◆ **What to produce**: Beginning with the line below that contains "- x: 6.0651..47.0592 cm" and ending with the line that contains "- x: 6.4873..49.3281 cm", copy every line exactly. Copy nothing else.

[Records to use Boundary: Start]

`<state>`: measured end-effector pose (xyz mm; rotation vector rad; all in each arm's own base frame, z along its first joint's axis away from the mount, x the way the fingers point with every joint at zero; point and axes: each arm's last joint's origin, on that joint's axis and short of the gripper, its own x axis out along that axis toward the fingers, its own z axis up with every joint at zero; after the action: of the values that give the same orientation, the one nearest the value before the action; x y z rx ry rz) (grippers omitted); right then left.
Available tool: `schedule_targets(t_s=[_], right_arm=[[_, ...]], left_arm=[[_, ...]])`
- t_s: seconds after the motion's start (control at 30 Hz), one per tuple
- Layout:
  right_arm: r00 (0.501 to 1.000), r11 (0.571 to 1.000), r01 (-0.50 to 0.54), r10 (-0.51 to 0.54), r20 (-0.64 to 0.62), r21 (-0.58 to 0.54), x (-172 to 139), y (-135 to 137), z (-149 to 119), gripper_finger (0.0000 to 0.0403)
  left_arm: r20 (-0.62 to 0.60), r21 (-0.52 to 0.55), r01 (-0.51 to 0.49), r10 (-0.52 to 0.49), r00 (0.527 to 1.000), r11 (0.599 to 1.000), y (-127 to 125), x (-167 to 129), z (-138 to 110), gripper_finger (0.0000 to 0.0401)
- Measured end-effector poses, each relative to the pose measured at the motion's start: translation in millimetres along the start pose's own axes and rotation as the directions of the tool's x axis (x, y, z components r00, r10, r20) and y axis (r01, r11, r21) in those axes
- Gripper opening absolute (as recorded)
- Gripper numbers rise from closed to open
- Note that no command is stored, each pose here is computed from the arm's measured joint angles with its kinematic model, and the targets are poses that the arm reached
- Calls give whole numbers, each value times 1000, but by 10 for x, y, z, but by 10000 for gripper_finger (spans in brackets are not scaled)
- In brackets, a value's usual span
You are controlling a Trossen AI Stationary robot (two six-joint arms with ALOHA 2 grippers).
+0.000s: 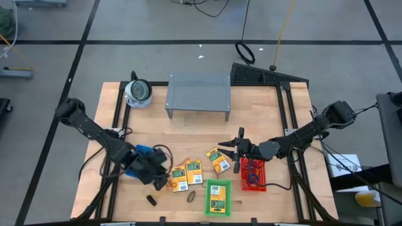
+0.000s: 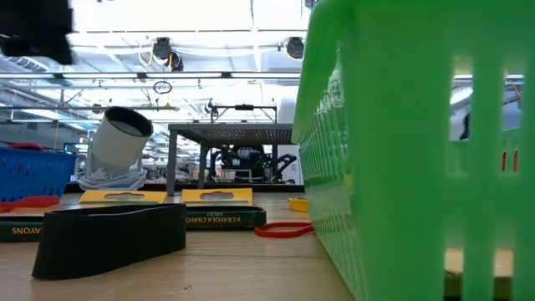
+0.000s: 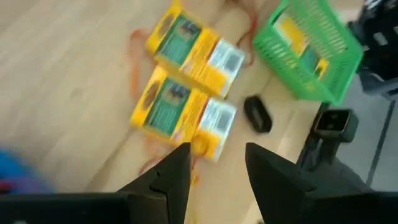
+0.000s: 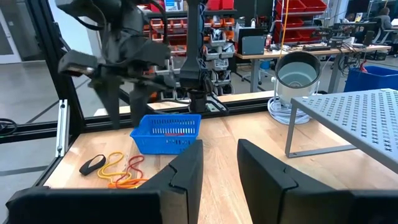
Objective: Pick & Place Office Desk Supplies
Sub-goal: Put the yellow crayon box into the green bin
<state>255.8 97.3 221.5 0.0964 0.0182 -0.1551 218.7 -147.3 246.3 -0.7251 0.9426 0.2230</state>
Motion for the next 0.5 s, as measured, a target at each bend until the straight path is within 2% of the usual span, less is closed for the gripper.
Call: schedule_targets(t_s=[0.1, 0.3, 0.5], right_arm=[[1000, 1000, 0, 0, 0, 0, 0, 0, 0, 89], [1000, 1000, 0, 0, 1, 1, 0, 0, 0, 89], [1000, 1000, -1, 1, 7, 4, 0, 1, 8, 89]], left_arm=[[9, 64, 33, -34, 999, 997, -44, 113, 57, 159], [-46, 160, 66, -59, 997, 985, -33, 404, 210, 159], [-52, 243, 110, -100, 994, 964, 24, 525, 419, 159]])
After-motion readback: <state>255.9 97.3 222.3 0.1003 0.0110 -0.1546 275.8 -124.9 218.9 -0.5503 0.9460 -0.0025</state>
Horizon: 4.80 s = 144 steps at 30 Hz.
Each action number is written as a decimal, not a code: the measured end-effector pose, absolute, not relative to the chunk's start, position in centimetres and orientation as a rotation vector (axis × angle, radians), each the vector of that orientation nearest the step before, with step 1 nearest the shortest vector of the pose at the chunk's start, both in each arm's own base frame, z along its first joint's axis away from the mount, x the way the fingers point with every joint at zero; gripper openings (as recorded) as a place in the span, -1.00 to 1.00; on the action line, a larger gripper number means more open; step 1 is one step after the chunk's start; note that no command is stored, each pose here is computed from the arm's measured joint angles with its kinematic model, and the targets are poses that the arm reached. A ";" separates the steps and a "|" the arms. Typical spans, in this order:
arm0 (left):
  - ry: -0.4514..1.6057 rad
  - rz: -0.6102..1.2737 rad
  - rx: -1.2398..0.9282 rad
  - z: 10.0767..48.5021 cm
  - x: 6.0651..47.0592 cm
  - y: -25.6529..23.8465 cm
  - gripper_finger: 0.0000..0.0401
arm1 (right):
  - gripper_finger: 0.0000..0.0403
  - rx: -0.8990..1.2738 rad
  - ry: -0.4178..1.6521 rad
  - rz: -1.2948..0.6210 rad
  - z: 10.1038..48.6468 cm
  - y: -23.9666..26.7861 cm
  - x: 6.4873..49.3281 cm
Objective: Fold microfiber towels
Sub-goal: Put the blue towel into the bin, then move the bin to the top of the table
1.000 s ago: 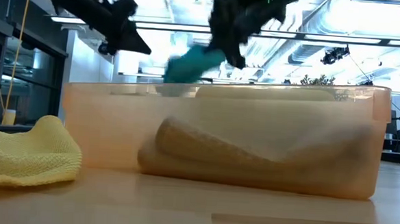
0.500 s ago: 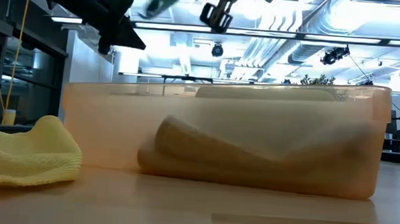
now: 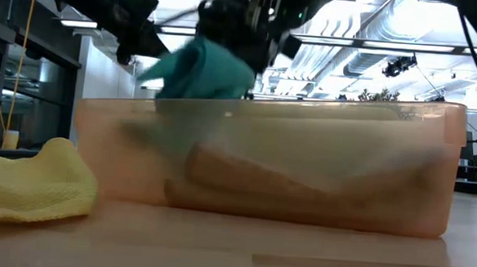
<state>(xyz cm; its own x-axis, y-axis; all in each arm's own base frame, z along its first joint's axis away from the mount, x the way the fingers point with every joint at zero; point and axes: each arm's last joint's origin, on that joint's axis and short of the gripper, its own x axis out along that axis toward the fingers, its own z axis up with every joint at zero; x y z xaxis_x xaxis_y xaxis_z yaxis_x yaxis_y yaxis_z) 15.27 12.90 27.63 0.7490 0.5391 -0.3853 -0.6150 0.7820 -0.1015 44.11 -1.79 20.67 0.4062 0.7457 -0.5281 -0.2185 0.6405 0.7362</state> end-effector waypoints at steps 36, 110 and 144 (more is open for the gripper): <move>0.383 0.654 -0.150 27.6 15.2 13.0 -1.00 | -0.08 0.354 1.144 0.192 21.6 -3.9 41.9; 0.708 0.032 -0.497 14.1 19.8 6.8 -1.00 | -1.00 0.864 1.288 0.004 18.3 8.9 24.6; 0.598 0.393 -0.525 11.8 23.3 13.5 -1.00 | -1.00 0.723 0.938 -0.604 17.2 -7.4 24.8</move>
<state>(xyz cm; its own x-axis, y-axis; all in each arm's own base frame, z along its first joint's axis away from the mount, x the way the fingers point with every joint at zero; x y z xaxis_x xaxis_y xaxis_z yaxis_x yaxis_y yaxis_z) 23.30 13.51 11.80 0.7604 0.1967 -0.6189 -0.4906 0.7984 -0.3491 24.84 -7.44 17.19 0.4640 -0.1491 -0.8732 0.7332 0.6178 0.2841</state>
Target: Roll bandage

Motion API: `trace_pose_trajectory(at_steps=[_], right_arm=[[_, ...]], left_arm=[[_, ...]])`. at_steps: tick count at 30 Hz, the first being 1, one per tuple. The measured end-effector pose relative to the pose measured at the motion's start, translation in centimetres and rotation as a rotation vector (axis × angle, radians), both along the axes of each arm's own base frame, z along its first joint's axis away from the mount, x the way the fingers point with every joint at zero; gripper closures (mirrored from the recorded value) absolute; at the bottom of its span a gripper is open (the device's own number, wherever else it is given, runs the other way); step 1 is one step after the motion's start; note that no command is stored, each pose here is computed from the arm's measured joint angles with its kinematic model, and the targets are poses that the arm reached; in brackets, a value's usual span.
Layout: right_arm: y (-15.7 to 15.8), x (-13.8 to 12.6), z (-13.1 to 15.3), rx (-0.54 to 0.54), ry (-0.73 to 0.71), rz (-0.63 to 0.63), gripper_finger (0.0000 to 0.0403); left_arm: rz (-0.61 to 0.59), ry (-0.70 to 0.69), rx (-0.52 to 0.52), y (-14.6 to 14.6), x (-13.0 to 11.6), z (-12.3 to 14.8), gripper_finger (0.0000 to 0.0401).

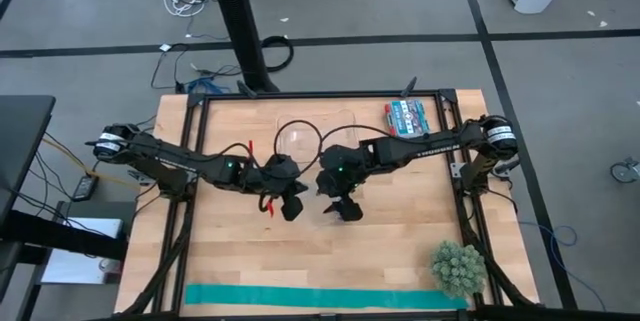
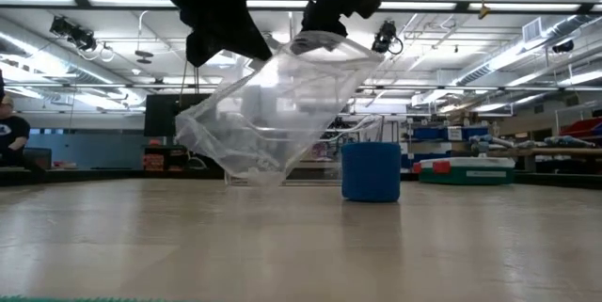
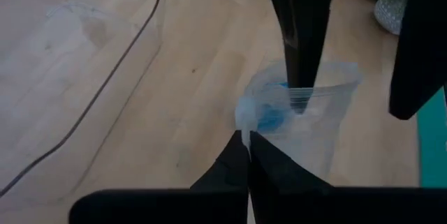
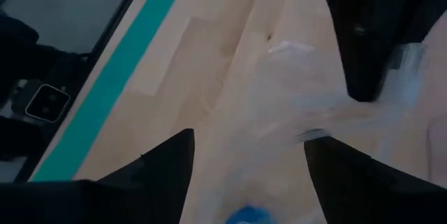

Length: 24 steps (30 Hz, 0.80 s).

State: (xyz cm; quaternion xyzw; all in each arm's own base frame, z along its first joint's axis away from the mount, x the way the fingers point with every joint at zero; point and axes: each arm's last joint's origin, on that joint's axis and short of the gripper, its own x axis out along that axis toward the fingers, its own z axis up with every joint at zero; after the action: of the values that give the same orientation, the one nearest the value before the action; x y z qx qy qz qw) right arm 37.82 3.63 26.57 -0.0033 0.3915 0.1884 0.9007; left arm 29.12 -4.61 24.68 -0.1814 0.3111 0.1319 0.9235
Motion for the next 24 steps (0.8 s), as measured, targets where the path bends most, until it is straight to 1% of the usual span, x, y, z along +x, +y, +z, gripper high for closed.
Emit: trace_pose_trajectory(at_steps=[3,8,11,14,16,20,24], right_arm=[[0.0,0.0,0.0,-0.011,-0.004,0.01,0.0144],[0.0,-0.2,0.5,-0.038,-0.027,-0.011,0.0145],[-0.3,-0.3,0.5,-0.045,-0.016,-0.024,0.0145],[-0.8,-0.9,0.6,-0.02,0.048,-0.071,0.0148],[-1.3,-1.6,0.4,-0.004,0.129,-0.103,0.015],[-1.8,-2.7,-0.3,0.005,0.271,-0.13,0.0154],[-1.8,-3.4,-0.6,0.024,0.369,-0.168,0.0159]], left_arm=[[-0.001,-0.001,0.001,0.0,0.0,0.0,0.04],[-0.009,0.013,0.002,-0.2,-0.1,-0.1,0.04],[-0.016,0.029,0.003,-0.3,-0.2,-0.2,0.04],[-0.024,0.028,0.001,-0.5,-0.2,-0.2,0.04],[-0.028,0.028,0.001,-0.6,-0.3,-0.2,0.04],[-0.035,0.028,-0.003,-0.6,-0.3,-0.2,0.04],[-0.037,0.029,-0.005,-0.6,-0.3,-0.2,0.04]])
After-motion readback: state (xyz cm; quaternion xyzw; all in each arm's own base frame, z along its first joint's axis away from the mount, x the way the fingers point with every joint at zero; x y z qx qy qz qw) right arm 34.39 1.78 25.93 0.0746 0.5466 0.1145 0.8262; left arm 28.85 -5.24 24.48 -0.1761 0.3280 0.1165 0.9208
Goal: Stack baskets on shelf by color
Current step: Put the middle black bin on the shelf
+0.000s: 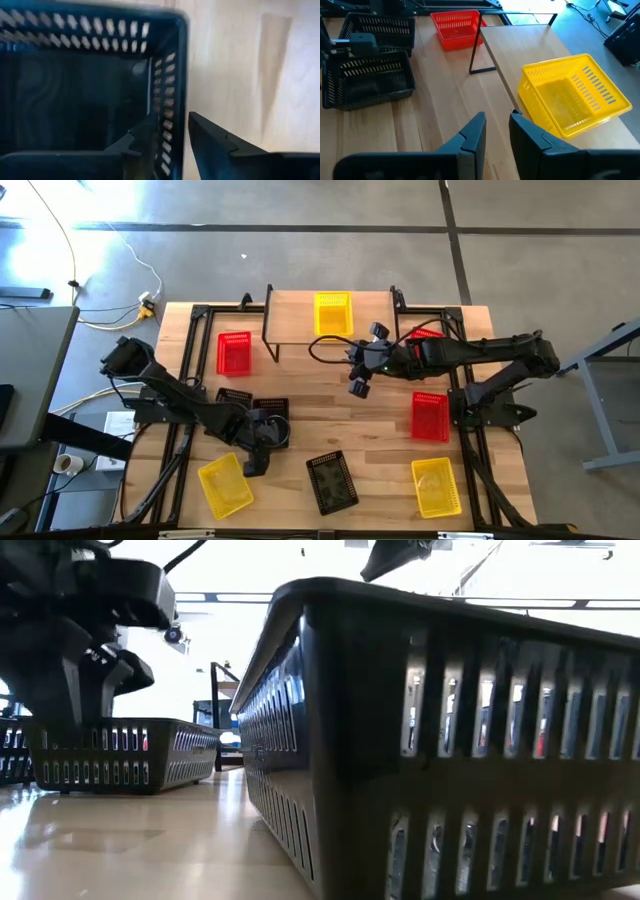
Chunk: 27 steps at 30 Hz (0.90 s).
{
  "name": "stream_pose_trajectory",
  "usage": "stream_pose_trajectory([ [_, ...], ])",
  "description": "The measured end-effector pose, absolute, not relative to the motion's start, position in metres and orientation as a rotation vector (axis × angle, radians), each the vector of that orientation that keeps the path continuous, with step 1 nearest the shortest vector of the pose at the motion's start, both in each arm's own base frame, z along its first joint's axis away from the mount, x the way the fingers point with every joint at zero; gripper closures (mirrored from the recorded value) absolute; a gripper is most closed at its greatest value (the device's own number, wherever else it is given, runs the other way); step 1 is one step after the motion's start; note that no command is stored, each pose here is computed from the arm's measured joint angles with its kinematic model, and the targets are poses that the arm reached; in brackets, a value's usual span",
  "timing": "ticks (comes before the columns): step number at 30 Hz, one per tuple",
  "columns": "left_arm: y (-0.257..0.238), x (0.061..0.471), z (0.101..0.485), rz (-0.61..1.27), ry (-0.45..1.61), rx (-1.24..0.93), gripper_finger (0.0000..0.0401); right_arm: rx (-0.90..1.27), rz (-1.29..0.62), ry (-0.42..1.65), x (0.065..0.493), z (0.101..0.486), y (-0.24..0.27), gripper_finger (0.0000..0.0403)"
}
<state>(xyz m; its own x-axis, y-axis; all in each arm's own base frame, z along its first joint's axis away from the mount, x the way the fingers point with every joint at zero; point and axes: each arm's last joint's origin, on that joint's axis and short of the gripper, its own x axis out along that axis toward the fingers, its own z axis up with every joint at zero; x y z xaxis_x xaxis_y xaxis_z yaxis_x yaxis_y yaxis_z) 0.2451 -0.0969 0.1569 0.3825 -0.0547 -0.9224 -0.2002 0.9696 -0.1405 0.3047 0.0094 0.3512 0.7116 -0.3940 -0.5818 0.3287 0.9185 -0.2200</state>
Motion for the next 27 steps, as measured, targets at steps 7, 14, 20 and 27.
stream_pose_trajectory([
  [7, -0.097, 0.247, 0.163, 0.100, 1.144, -0.268, 0.0390, -0.103, -0.401, 0.669, 0.305, 0.351, 0.009, 0.0330],
  [14, -0.102, 0.259, 0.182, 0.060, 1.097, -0.253, 0.0396, -0.103, -0.401, 0.670, 0.305, 0.351, 0.009, 0.0330],
  [20, -0.104, 0.269, 0.212, 0.032, 1.081, -0.173, 0.0398, -0.103, -0.401, 0.670, 0.305, 0.351, 0.009, 0.0330],
  [27, -0.088, 0.272, 0.255, 0.066, 1.055, -0.044, 0.0399, -0.104, -0.403, 0.670, 0.305, 0.351, 0.009, 0.0330],
])
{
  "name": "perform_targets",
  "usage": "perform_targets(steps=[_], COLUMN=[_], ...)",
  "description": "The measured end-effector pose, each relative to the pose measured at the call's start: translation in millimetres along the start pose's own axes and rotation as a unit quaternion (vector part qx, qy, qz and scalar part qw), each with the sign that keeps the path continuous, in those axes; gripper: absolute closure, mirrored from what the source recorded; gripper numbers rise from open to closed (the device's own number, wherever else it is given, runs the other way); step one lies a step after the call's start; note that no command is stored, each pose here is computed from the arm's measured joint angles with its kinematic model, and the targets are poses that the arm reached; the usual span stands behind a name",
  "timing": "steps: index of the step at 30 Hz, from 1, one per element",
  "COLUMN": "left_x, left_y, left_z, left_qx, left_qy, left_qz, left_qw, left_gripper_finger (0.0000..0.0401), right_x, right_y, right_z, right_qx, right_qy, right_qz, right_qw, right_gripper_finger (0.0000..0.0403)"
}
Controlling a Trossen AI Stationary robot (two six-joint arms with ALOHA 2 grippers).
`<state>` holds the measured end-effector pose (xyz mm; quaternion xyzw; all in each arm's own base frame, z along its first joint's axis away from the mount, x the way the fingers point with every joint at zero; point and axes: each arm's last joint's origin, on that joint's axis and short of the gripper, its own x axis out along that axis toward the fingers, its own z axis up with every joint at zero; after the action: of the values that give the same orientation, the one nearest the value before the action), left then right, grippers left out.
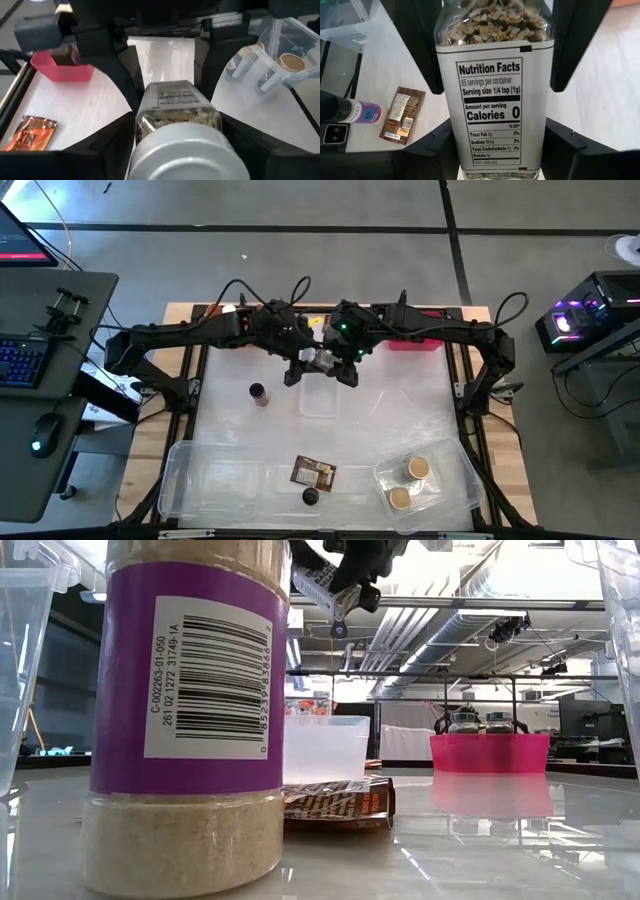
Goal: Sort spices by type
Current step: Put the white seasoning bottle into the orange bin
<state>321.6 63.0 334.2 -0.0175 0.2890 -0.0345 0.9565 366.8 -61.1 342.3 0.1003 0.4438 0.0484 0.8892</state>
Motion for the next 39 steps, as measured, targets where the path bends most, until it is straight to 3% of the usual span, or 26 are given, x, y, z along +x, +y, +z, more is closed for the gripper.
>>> perform_targets(steps=[18,22,24,27,31,35,39], left_x=[0,0,-1,-1,-22,-58,-84], left_y=[0,0,1,4,15,30,56], left_z=[-4,-4,-5,-8,-12,-9,-11], left_qx=[-0.008,-0.008,-0.007,-0.014,-0.016,-0.003,-0.050], left_qy=[0.019,0.020,0.022,0.039,0.117,0.176,0.185], left_qz=[-0.001,-0.003,-0.002,0.005,0.058,0.153,0.257], left_qw=[1.000,1.000,1.000,0.999,0.991,0.972,0.947], left_gripper_finger=[0.0233,0.0235,0.0235,0.0235,0.0235,0.0235,0.0235], right_x=[0,0,-1,-7,-19,-43,-52], right_y=[-1,0,0,0,-3,-6,-14], right_z=[2,2,3,5,4,3,2], right_qx=[-0.005,0.004,0.000,-0.002,0.004,0.005,0.026], right_qy=[-0.009,-0.011,-0.016,-0.029,-0.040,-0.066,-0.076], right_qz=[-0.009,-0.009,-0.009,-0.019,-0.050,-0.089,-0.108], right_qw=[1.000,1.000,1.000,0.999,0.998,0.994,0.991], right_gripper_finger=[0.0205,0.0204,0.0167,0.0083,0.0019,0.0009,0.0010])
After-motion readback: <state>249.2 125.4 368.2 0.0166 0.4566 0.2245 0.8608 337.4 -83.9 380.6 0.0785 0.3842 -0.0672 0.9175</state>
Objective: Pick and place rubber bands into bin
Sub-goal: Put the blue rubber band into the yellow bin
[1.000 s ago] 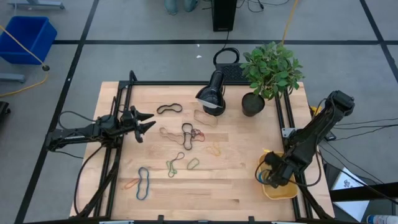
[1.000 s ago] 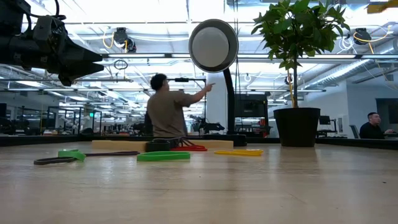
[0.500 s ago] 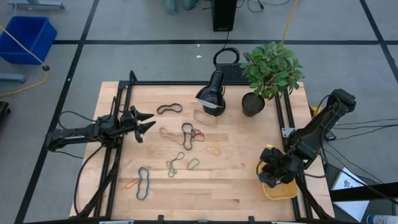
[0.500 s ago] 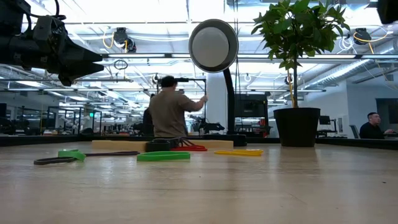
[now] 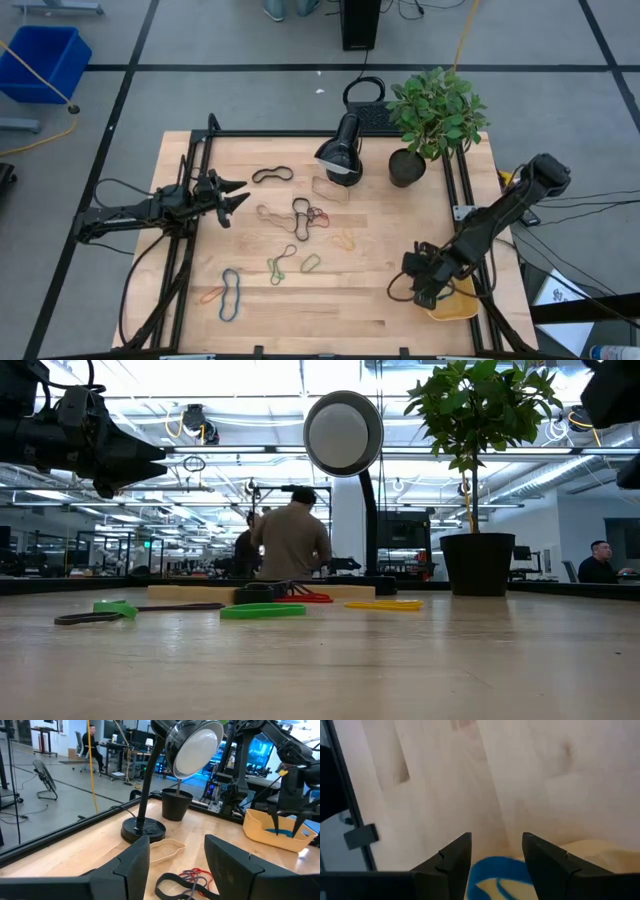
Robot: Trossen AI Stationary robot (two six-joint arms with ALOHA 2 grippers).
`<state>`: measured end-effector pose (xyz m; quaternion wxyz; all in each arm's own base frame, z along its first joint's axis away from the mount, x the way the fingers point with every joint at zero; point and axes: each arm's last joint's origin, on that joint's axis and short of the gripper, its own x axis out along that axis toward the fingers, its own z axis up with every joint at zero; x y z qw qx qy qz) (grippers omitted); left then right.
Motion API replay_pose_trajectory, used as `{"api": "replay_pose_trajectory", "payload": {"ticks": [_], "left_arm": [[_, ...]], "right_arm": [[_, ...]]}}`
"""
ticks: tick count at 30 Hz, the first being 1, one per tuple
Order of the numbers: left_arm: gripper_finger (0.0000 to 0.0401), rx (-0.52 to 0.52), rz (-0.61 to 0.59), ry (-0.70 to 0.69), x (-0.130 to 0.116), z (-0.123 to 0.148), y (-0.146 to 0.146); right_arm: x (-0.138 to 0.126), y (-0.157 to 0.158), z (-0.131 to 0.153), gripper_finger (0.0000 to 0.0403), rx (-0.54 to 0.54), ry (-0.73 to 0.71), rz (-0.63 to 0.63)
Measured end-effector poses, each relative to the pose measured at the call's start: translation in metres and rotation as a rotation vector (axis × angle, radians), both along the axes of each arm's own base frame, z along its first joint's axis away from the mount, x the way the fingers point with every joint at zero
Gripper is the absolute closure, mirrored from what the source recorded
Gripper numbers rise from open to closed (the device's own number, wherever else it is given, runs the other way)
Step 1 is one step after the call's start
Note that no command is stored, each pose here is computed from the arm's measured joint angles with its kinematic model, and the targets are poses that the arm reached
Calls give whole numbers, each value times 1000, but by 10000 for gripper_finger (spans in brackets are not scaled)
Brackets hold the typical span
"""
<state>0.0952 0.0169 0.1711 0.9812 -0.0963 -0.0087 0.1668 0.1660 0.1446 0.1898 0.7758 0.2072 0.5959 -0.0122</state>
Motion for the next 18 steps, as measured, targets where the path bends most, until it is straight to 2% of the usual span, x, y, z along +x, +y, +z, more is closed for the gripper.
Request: {"api": "replay_pose_trajectory", "payload": {"ticks": [8,18], "left_arm": [[205,0,1,0,0,0,0],[205,-1,2,0,0,0,0]], "right_arm": [[-9,3,4,233,39,41,-50],[-31,0,2,232,-24,209,-102]]}}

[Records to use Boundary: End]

◆ **Output**:
  - x: 6.0651..47.0592 cm
  - y: -25.6529..23.8465 cm
  - gripper_finger: 0.0000..0.0401
arm1 (right):
  - gripper_finger: 0.0000..0.0403
  - rx: -0.8990..1.2738 rad
  - ry: -0.4178..1.6521 rad
  - rz: -1.2948..0.6210 rad
  - z: 10.1038..48.6468 cm
  - y: -23.9666..26.7861 cm
  - x: 6.4873..49.3281 cm

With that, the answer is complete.